┌──

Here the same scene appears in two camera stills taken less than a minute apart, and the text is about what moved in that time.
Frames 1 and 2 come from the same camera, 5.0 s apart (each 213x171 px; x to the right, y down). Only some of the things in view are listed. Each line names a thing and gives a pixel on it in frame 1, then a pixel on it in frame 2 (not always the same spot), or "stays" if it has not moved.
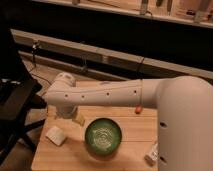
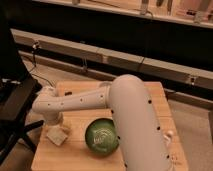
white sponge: [56, 135] stays
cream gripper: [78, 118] -> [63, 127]
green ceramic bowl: [103, 136] stays
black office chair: [18, 95] stays

└──

All lines from the one containing "white sponge: [56, 135] stays" to the end of the records, both ends included, should be printed exactly and on their own.

white sponge: [56, 135] stays
cream gripper: [78, 118] -> [63, 127]
green ceramic bowl: [103, 136] stays
black office chair: [18, 95] stays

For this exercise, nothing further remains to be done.